*** Data listing ***

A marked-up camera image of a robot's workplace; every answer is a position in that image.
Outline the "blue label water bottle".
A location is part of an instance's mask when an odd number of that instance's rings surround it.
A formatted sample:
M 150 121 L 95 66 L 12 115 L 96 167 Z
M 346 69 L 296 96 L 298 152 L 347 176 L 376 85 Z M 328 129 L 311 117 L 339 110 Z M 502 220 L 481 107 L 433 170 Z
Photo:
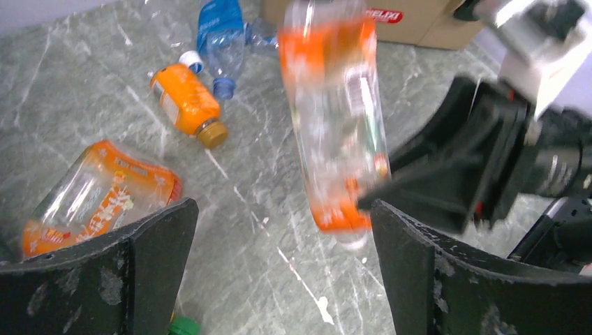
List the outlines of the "blue label water bottle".
M 213 77 L 214 97 L 225 101 L 234 95 L 249 50 L 278 57 L 277 29 L 261 18 L 244 21 L 238 1 L 202 1 L 196 47 Z

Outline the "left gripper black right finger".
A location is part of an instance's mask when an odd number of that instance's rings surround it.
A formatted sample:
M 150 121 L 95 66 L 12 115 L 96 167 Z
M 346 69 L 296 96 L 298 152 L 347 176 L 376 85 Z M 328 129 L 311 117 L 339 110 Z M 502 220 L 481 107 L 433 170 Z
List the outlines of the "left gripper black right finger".
M 398 334 L 590 334 L 591 278 L 474 248 L 376 201 L 374 243 Z

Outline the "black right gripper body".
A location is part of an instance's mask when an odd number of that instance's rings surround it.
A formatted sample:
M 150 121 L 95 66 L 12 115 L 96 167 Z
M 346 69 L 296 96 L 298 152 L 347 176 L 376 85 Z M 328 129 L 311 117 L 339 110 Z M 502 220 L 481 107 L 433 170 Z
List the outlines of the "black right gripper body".
M 547 110 L 502 160 L 493 193 L 476 219 L 504 219 L 520 194 L 552 203 L 509 254 L 509 259 L 572 273 L 591 272 L 591 119 L 578 110 Z

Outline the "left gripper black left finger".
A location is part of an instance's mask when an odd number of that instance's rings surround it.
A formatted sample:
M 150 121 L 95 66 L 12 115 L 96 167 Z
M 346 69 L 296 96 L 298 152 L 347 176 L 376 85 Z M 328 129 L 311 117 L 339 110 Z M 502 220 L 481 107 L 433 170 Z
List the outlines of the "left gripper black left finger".
M 199 209 L 184 198 L 99 237 L 1 266 L 2 334 L 165 334 Z

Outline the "clear orange-label bottle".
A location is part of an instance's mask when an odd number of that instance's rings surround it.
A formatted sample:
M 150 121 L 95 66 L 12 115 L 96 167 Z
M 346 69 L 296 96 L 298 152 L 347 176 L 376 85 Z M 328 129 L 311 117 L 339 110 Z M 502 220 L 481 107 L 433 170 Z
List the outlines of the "clear orange-label bottle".
M 374 20 L 364 1 L 294 1 L 278 39 L 311 214 L 356 251 L 371 229 L 358 201 L 391 177 Z

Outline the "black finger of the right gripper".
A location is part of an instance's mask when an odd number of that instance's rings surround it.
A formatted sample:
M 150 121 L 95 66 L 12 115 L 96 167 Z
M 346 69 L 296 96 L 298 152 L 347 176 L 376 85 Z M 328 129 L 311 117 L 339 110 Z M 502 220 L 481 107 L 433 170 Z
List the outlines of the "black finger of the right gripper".
M 508 85 L 457 76 L 432 118 L 390 153 L 392 178 L 357 206 L 382 200 L 453 233 L 503 219 L 519 192 L 515 167 L 529 122 L 529 102 Z

*** End of Data listing ***

Description of the task: Pictures in the records are to be left out; repeat everything else exactly.

Exercise output:
A marked-up camera image of a robot's workplace; every answer is a position in that image.
Outline the "blue label water bottle".
A location is part of an instance's mask when an odd number of that instance's rings surround it.
A formatted sample:
M 150 121 L 95 66 L 12 115 L 96 167 Z
M 346 69 L 296 96 L 298 152 L 347 176 L 376 85 Z M 328 129 L 311 117 L 339 110 Z M 502 220 L 481 107 L 433 170 Z
Photo:
List the outlines of the "blue label water bottle".
M 213 77 L 214 97 L 225 101 L 234 95 L 249 50 L 278 57 L 277 29 L 261 18 L 244 21 L 238 1 L 202 1 L 196 47 Z

Outline the "left gripper black right finger".
A location is part of an instance's mask when an odd number of that instance's rings surround it.
A formatted sample:
M 150 121 L 95 66 L 12 115 L 96 167 Z
M 346 69 L 296 96 L 298 152 L 347 176 L 376 85 Z M 328 129 L 311 117 L 339 110 Z M 502 220 L 481 107 L 433 170 Z
List the outlines of the "left gripper black right finger".
M 398 334 L 590 334 L 591 278 L 474 248 L 376 201 L 374 243 Z

Outline the "black right gripper body".
A location is part of an instance's mask when an odd number of that instance's rings surround it.
A formatted sample:
M 150 121 L 95 66 L 12 115 L 96 167 Z
M 346 69 L 296 96 L 298 152 L 347 176 L 376 85 Z M 328 129 L 311 117 L 339 110 Z M 502 220 L 481 107 L 433 170 Z
List the outlines of the "black right gripper body".
M 547 110 L 502 160 L 493 193 L 476 219 L 504 219 L 520 194 L 552 203 L 509 254 L 509 259 L 572 273 L 591 272 L 591 119 L 578 110 Z

Outline the "left gripper black left finger".
A location is part of an instance's mask when an odd number of that instance's rings surround it.
A formatted sample:
M 150 121 L 95 66 L 12 115 L 96 167 Z
M 346 69 L 296 96 L 298 152 L 347 176 L 376 85 Z M 328 129 L 311 117 L 339 110 Z M 502 220 L 481 107 L 433 170 Z
List the outlines of the "left gripper black left finger".
M 199 209 L 184 198 L 99 237 L 1 266 L 2 334 L 165 334 Z

Outline the "clear orange-label bottle".
A location is part of an instance's mask when an odd number of that instance's rings surround it.
A formatted sample:
M 150 121 L 95 66 L 12 115 L 96 167 Z
M 346 69 L 296 96 L 298 152 L 347 176 L 376 85 Z M 328 129 L 311 117 L 339 110 Z M 502 220 L 481 107 L 433 170 Z
List the outlines of the "clear orange-label bottle".
M 374 20 L 364 1 L 294 1 L 278 39 L 311 214 L 356 251 L 371 229 L 358 201 L 391 177 Z

Outline the "black finger of the right gripper".
A location is part of an instance's mask when an odd number of that instance's rings surround it.
A formatted sample:
M 150 121 L 95 66 L 12 115 L 96 167 Z
M 346 69 L 296 96 L 298 152 L 347 176 L 376 85 Z M 328 129 L 311 117 L 339 110 Z M 502 220 L 481 107 L 433 170 Z
List the outlines of the "black finger of the right gripper".
M 508 85 L 457 76 L 432 118 L 390 153 L 392 178 L 357 206 L 382 200 L 453 233 L 503 219 L 519 192 L 515 167 L 529 122 L 529 102 Z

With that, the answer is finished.